An example might be a bank keeping track of customer accounts and wanting to monitor balances that are higher than the average. While the overall average can be easily updated as new records are added to the database, searching for outliers requires comparing every account to the average every time it changes, a more computationally intensive task. IQP analyzes and separates out these “easy” and “hard” tasks, and then schedules them at the frequency that meets the user’s expectations, whether that’s determined by time, cost, or available computation.
“It might be a case where you're on an edge or a battery-powered device, and you have limited resources. Or you could be on a cloud, where you’re paying for everything that you do,” Elmore said. “We wanted a knob that somebody could turn and say, ‘if I slow things down, or if I'm willing to trade this off, can I save some amount of money?’”
Elmore’s system folds in machine learning to help make these decisions by predicting when new data will arrive and how long different tasks will take. Because the database language SQL is declarative — users specify what they want, not how to do it — these estimates aren’t simple, Elmore said. So IQP builds a model on previous runs of the query, predicting future runtimes and resource usage. Users can then make their choices about how much they prioritize cost versus performance, and the database will automatically find the level of operation that satisfies those high-level goals.
Thus far, Elmore has created early versions of IQP in Spark and with the programming language Rust. The latter project, nicknamed CrustyDB, is used in his Introduction to Database Systems course, co-taught with Assistant Professor Raul Castro Fernandez. The IQP system is also part of a project with Sanjay Krishnan and Michael Franklin called CrocodileDB — so named because crocodiles remain motionless for long periods of time before they quickly strike, just like a database running intermittent queries.

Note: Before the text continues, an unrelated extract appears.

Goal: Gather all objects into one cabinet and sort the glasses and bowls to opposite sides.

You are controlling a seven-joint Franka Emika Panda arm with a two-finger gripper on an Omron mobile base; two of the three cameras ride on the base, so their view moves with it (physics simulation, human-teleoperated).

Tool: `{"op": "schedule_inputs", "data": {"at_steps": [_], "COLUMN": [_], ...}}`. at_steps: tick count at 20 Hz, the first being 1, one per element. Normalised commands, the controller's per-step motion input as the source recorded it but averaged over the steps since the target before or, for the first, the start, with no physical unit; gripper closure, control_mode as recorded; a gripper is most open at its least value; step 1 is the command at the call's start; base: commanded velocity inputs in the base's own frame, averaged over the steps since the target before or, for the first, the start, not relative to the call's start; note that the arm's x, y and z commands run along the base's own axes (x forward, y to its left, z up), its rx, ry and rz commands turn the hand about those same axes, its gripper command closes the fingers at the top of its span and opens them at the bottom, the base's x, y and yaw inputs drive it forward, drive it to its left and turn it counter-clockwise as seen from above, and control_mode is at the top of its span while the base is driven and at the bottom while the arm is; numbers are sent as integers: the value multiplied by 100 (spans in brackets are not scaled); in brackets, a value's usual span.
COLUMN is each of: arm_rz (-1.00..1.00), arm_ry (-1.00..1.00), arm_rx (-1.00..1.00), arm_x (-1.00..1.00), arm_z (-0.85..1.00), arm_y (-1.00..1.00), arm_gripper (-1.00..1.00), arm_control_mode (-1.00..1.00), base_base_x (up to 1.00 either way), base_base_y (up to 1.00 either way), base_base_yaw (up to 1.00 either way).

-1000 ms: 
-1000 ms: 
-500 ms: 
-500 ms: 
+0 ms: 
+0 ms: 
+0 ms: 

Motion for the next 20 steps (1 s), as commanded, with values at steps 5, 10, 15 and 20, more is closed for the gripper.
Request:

The research involved in developing these systems goes hand in hand with Elmore’s teaching and mentoring work. The pedagogical databases he uses to teach database principles to computer science and Master’s in Computational Analysis and Public Policy (MS-CAPP) students include many IQP features, allowing students with an interest in database research to easily contribute to the project. Elmore has also taught younger students database basics as a mentor in the “BigDataX: From Theory to Practice in Big Data computing at eXtreme Scales” REU program and through the compileHer student group and their annual tech capstone event for middle school girls.
“As the value of data continues to grow, database systems are increasingly a critical part for teams working on data science, AI, big data, or IoT platforms,” Elmore said. “As faculty, it is essential to train the generation working with data to understand the solutions, principles, and opportunities of database systems.”